Sunday Night - I plan on making some fabulous chicken thighs and roasted vegetables. I just haven't figured out the "fabulous" aspect just yet.
Later tonight, there will be a Karaoke Birthday party for my friend Lucas. His birthdays are usually pretty epic, and he's one of the nicest (and hottest) humans I know. The hot thing is secondary, like icing on the cake.
A rather hot cake that we make take off his shirt whenever he's singing.
If you're good, I'll post pics of that later too... ;)
When I wake up from the coma-nap I'm going to need to take on Monday.

Friday, April 16, 2010

Oh My Blog Award

I have been proudly displaying the "Oh My Blog Award" picture on the side of my blog, without actually having written the blog entry. It was passed along to me by my friend Una, and as it was just her 30th birthday, I thought I'd finally get around to fulfilling her kind gesture.

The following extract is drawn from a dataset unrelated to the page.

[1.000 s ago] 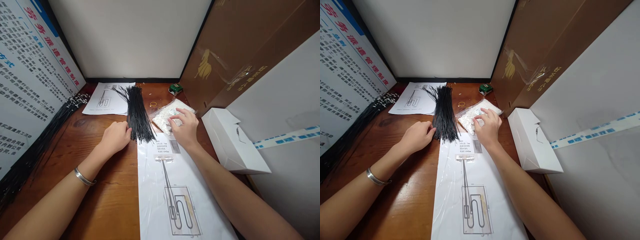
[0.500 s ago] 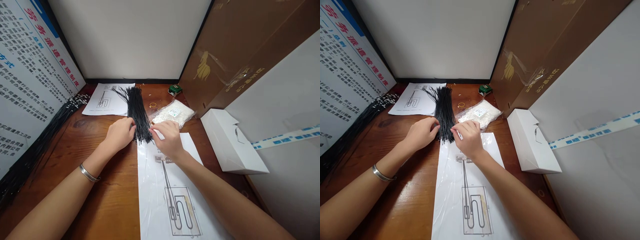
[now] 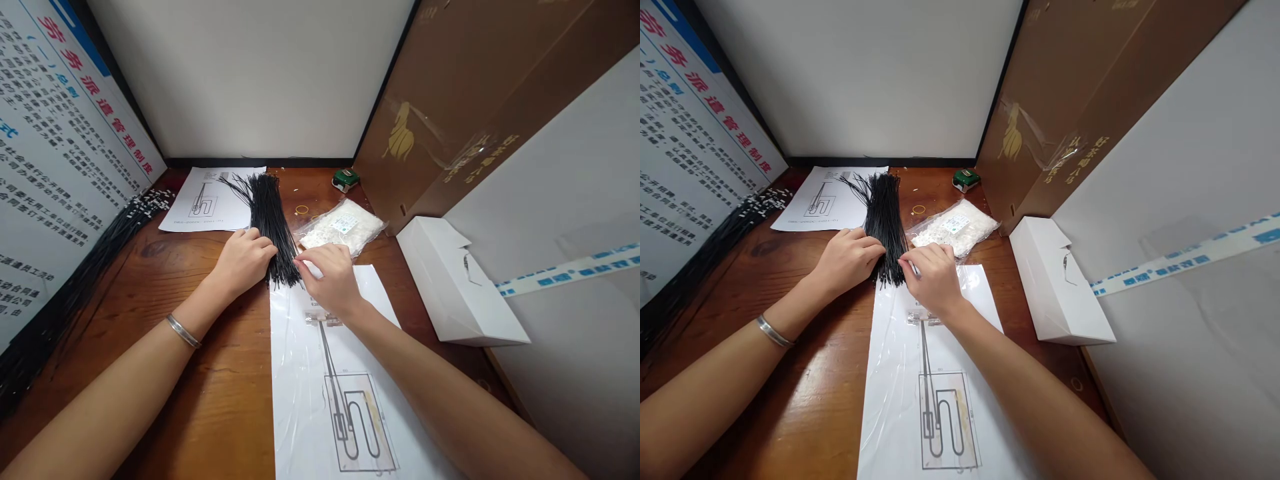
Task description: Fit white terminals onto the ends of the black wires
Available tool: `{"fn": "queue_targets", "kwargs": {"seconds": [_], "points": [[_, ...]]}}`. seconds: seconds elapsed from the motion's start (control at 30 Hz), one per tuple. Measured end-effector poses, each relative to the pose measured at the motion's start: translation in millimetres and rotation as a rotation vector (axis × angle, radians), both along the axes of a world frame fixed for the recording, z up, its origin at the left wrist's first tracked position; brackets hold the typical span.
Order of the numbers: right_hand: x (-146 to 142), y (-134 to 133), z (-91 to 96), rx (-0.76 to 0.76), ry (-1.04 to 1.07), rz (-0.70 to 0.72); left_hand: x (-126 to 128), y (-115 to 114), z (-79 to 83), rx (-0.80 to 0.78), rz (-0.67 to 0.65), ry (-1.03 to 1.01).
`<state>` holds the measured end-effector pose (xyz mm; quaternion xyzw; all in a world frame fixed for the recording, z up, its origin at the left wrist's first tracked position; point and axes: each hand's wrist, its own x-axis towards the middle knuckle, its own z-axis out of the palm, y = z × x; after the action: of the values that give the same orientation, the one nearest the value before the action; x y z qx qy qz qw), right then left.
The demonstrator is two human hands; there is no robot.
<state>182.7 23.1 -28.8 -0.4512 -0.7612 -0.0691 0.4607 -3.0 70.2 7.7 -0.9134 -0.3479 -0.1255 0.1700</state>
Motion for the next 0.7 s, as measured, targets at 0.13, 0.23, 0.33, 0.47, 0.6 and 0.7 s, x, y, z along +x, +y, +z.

The options for executing this Blog Award are as follows:
1 - Take a photo of yourself first thing in the morning
2 - Blog while exceedingly drunk for 15 minutes
3 - Write about your most embarrassing moment. Or at least one of them
4 - Make a vlog a.k.a. a video blog
5 - Share the soundtrack of your childhood
1 - Not a chance, buck-o
2 - My mother reads this blog, so I'm trying to keep some dignity
3 - I'd have to be drunk, and also, dignity
4 - I think the awkwardness of attempting this would lead to an epic Fail
5 - works for me

However, Una, I have no idea what a cooking soundtrack would entail... songs about food? Music I listen to while cooking? Too random. I'll stick with convention and follow childhood.

On of my first memories when I think of music in my childhood involves my older brother. My 6'4", four years older than me brother. You can imagine that no games or physical sports were in any way fair when played between us. However, we used to play ping pong in our basement, and at the start of the game, he would put on a random tape of 80's hair band music, and being a good sport, offered me between 3 and 5 extra points if I could name the band before the singing started.
I never got my extra points.
Somehow as a child I could not tell the difference between Guns 'n' Roses and Aerosmith, or Cinderella and Quiet Riot. I just couldn't. Luckily, my "ear" has improved with age.
A veeeeeery early childhood memory (caught on film) is my love of the song "Gloria" by Laura Branigan. I could not get enough of it. My parents even filmed me once, dancing along (read, jumping up and down) to the entire song, in full pigtail regalia. Except for about 2 seconds in the middle wherein I stopped to breathe, and then started jumping again.
For nostalgia's sake, I still sing it at karaoke on occasion.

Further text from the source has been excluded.